According to America, he only landed in Rome at 5 a.m. on January 5, just 4 1/2 hours before Benedict’s funeral began. He will now head back to Hong Kong on the morning of January 7, accompanied by his travel companion Fr. Carlos Cheung.
Zen, Francis and the Sino-Vatican deal
Zen was made cardinal by Benedict XVI in March 2006. Zen had submitted his resignation as Bishop of Hong Kong in January of that year, but Benedict only accepted it in 2009.
The now 90-year-old cardinal has long been a vocal critic and opponent of Pope Francis’ secretive deal with Beijing, even accusing Francis of “encouraging a schism” and of “selling out the Catholic Church in China,” while also characterizing the deal as “an incredible betrayal.”
He also suggested that the Vatican’s silence over China’s long record of human rights’ abuses and persecution of the Church was perhaps an attempt “to establish diplomatic relations with (China).”

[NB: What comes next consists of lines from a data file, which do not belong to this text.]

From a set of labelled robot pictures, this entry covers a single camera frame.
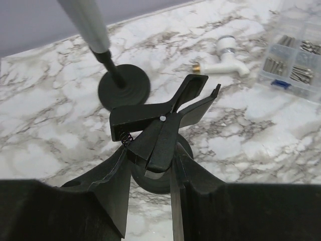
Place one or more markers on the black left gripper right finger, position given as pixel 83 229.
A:
pixel 207 208

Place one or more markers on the grey silver microphone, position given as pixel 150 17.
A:
pixel 87 18

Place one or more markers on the clear screw organizer box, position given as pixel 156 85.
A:
pixel 292 59

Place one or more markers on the black round base stand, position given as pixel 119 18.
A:
pixel 125 84

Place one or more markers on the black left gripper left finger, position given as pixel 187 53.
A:
pixel 92 206

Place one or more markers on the white plastic faucet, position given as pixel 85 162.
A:
pixel 225 47

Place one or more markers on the black clip microphone stand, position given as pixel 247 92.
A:
pixel 150 132

It was after Zen’s criticism of the deal that Francis famously refused to meet the cardinal in September 2020. Zen was granted just 120 hours outside of Hong Kong, which he used to fly to Rome in an attempt to meet Pope Francis.

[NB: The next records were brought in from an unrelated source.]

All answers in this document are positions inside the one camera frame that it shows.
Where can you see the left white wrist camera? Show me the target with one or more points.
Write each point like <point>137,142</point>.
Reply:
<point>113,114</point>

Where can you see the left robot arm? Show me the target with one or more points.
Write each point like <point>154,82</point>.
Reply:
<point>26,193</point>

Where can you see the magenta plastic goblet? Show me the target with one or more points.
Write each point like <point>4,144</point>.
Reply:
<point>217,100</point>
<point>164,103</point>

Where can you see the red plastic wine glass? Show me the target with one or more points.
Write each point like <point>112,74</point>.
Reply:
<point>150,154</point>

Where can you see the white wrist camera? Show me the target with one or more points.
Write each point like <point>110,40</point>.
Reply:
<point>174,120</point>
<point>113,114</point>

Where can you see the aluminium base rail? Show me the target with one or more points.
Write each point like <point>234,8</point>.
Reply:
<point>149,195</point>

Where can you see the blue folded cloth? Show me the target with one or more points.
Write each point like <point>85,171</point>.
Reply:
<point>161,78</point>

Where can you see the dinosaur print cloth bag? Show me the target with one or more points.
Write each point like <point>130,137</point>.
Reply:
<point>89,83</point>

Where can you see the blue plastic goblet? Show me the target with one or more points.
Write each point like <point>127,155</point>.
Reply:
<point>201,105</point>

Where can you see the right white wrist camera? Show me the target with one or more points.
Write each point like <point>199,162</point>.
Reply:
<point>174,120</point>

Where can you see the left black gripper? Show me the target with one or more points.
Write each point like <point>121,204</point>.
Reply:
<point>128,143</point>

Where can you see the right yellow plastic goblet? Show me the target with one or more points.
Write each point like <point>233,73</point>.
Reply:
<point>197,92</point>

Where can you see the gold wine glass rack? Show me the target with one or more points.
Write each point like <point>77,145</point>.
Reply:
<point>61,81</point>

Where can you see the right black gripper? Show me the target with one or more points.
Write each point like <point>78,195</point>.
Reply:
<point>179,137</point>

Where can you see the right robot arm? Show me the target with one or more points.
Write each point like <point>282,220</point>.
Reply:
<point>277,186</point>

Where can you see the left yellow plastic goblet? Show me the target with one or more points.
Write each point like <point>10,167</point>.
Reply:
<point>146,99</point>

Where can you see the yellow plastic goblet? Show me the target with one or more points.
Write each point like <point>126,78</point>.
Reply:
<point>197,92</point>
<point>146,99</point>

However, Francis was reportedly “very busy” and did not receive the cardinal in audience. Zen had been visiting to ask the pontiff personally for a new ordinary to lead the Catholic Church in the Beijing-controlled territory.

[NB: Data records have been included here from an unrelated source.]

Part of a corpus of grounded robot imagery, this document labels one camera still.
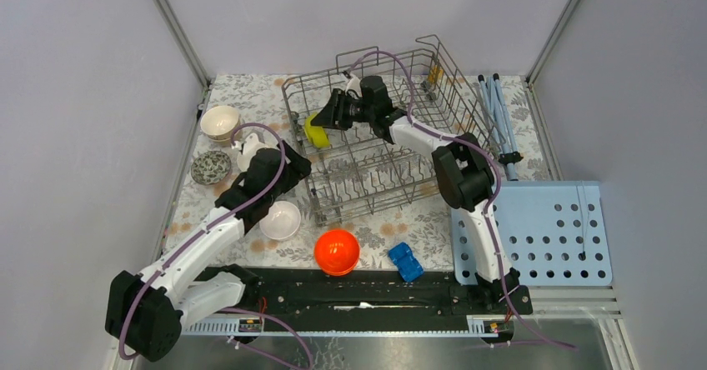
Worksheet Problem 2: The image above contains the yellow-green bowl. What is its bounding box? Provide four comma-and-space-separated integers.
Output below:
304, 113, 330, 148

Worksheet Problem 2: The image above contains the pink patterned bowl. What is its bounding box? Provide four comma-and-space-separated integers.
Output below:
190, 151, 232, 185

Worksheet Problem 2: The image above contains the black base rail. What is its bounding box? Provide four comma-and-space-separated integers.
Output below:
197, 264, 510, 333

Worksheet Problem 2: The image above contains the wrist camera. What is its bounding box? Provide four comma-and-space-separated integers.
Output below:
343, 72, 362, 98
232, 132, 268, 173

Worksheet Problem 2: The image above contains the plain white bowl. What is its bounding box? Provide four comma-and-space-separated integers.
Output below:
259, 201, 302, 241

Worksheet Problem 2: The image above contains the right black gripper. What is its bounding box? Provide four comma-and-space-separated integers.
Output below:
309, 89, 374, 133

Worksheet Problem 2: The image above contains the floral patterned table mat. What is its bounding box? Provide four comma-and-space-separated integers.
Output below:
162, 74, 550, 271

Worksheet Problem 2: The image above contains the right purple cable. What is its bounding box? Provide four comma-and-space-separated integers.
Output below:
344, 50, 579, 352

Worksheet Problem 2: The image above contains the yellow rubber duck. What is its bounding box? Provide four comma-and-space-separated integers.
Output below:
427, 65, 444, 84

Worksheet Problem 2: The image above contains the blue folded metal stand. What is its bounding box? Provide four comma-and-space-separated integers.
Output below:
478, 73, 523, 181

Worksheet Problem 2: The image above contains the beige bowl with leaf pattern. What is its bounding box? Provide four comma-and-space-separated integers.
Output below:
199, 105, 241, 140

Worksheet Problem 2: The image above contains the blue toy car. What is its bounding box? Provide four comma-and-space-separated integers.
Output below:
388, 242, 424, 283

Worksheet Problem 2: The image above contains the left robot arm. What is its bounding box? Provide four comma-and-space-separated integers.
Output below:
105, 143, 312, 362

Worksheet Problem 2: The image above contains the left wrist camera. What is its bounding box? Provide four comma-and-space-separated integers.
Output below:
232, 132, 268, 173

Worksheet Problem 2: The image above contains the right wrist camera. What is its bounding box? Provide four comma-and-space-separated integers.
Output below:
343, 72, 362, 98

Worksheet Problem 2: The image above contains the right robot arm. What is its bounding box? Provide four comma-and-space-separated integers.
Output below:
310, 76, 519, 313

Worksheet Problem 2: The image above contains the grey wire dish rack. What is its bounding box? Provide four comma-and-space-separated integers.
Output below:
282, 34, 499, 225

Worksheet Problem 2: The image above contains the orange bowl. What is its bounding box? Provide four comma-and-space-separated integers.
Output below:
313, 229, 361, 277

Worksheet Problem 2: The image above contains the light blue perforated board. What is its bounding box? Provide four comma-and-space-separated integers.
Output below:
448, 181, 614, 288

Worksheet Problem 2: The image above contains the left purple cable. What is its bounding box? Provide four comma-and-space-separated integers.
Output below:
117, 122, 316, 370

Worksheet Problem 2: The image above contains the purple cable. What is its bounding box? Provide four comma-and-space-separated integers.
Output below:
344, 50, 579, 352
117, 122, 316, 370

The still-secret Vatican-China deal was renewed for a second term only a few weeks after this failed attempt of Zen’s to meet the Pope and was renewed once again this October. Both Francis and Cardinal Secretary of State Pietro Parolin have continually defended the deal.
Why a meeting now?
The meeting between Zen and Francis comes as a very unexpected move. It is even more unexpected given Francis’ 2020 refusal to meet with Zen, and his continued thinly veiled denouncement of Zen during the summer of 2022, while the cardinal was undergoing his trial proceedings. Add to this Zen’s repeated and vocal criticism of Francis’ deal and the meeting is yet more surprising.
There may be good reason behind Francis granting the meeting, however.
First, aware of the media’s attention to Zen’s last-minute appearance at the funeral, Francis may have been more attentive to the media optics of giving the cardinal a better reception than in 2020. There is no doubt that Francis needs some positive media coverage given the shocking revelations of the Fr. Marko Rupnik affair, which LifeSite has covered in detail HERE.
After enduring weeks of media scrutiny over his alleged assistance to Rupnik, reportedly lifting the excommunication the disgraced priest incurred within “hours,” Francis could not afford to earn further scrutiny by turning Zen away from Rome yet again.
The fact that Jesuit-run America was the first to break the story, in addition to the fact that the meeting was described with such rosy language, might further lend credence to the argument that Francis was very concerned about his media image in the Zen meeting and ensured that carefully arranged plans were in place to break news of the event.
Second, meeting with Zen is arguably one of the most notable events that Francis has performed since Pope Benedict’s death, aside from the funeral itself. For the first time since 2013, Francis is now the only man in white in the Vatican. The world’s eyes are now solely fixed on him, an aspect that his close advisers will surely be aware of.
Francis can argue that he has now met with Zen, thus hoping to silence those critical of his 2020 treatment of the cardinal. At the same time, though, it would appear that Francis managed to avoid any mention of the Sino-Vatican deal, or Zen’s arrest, instead focusing on pleasantries. In this way, he is not likely to anger the CCP authorities and jeopordize his secret deal.
Either way, the private audience that Francis gave to the much-persecuted Cardinal Zen on January 6 was a desperate attempt to win favor from the media. But unless the pontiff revokes his deal with the CCP, a deal that has led to increased persecution of Catholics, then today’s meeting is nothing but a masterful act.